— Problem description —
Each entry in this listing needs to be written out again, word for word.
━━━━━ Data records ━━━━━
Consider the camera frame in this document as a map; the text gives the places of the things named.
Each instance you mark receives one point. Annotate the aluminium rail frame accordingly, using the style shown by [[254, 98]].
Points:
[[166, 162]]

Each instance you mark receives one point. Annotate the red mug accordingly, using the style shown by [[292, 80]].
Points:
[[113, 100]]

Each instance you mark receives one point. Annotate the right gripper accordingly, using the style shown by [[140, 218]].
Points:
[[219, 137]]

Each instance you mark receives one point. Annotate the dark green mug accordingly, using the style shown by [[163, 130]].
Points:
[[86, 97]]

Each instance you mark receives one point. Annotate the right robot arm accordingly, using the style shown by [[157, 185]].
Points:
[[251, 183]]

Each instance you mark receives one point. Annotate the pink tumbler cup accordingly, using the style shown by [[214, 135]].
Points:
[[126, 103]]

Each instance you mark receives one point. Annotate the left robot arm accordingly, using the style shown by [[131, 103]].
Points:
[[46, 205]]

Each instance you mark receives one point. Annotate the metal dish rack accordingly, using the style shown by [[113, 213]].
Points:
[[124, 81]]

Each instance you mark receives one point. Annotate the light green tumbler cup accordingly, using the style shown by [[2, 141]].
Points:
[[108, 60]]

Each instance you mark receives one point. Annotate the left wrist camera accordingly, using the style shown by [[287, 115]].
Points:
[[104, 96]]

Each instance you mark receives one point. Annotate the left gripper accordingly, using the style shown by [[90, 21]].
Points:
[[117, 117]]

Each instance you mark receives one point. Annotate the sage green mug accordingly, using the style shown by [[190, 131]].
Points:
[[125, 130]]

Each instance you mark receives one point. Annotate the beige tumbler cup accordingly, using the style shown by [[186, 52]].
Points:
━━━━━
— Problem solution —
Consider the camera frame in this document as a map; the text gives the places of the things named.
Each instance you mark receives one point. Annotate the aluminium rail frame accordingly, using the style shown by [[254, 98]].
Points:
[[166, 162]]

Each instance you mark receives one point. Annotate the red mug accordingly, using the style shown by [[292, 80]].
Points:
[[113, 100]]

Each instance you mark receives one point. Annotate the right gripper accordingly, using the style shown by [[140, 218]].
Points:
[[219, 137]]

Each instance you mark receives one point. Annotate the dark green mug accordingly, using the style shown by [[163, 130]].
Points:
[[86, 97]]

Each instance you mark receives one point. Annotate the right robot arm accordingly, using the style shown by [[157, 185]].
Points:
[[251, 183]]

Each instance you mark receives one point. Annotate the pink tumbler cup accordingly, using the style shown by [[214, 135]].
Points:
[[126, 103]]

Each instance you mark receives one point. Annotate the left robot arm accordingly, using the style shown by [[131, 103]].
Points:
[[46, 205]]

Each instance you mark receives one point. Annotate the metal dish rack accordingly, using the style shown by [[113, 213]].
Points:
[[124, 81]]

Each instance you mark receives one point. Annotate the light green tumbler cup accordingly, using the style shown by [[2, 141]].
Points:
[[108, 60]]

Each instance you mark receives one point. Annotate the left wrist camera accordingly, using the style shown by [[287, 115]].
Points:
[[104, 96]]

Each instance you mark receives one point. Annotate the left gripper accordingly, using the style shown by [[90, 21]].
Points:
[[117, 117]]

Each instance you mark receives one point. Annotate the sage green mug accordingly, using the style shown by [[190, 131]].
Points:
[[125, 130]]

Each instance you mark receives one point. Annotate the beige tumbler cup accordingly, using the style shown by [[186, 52]].
Points:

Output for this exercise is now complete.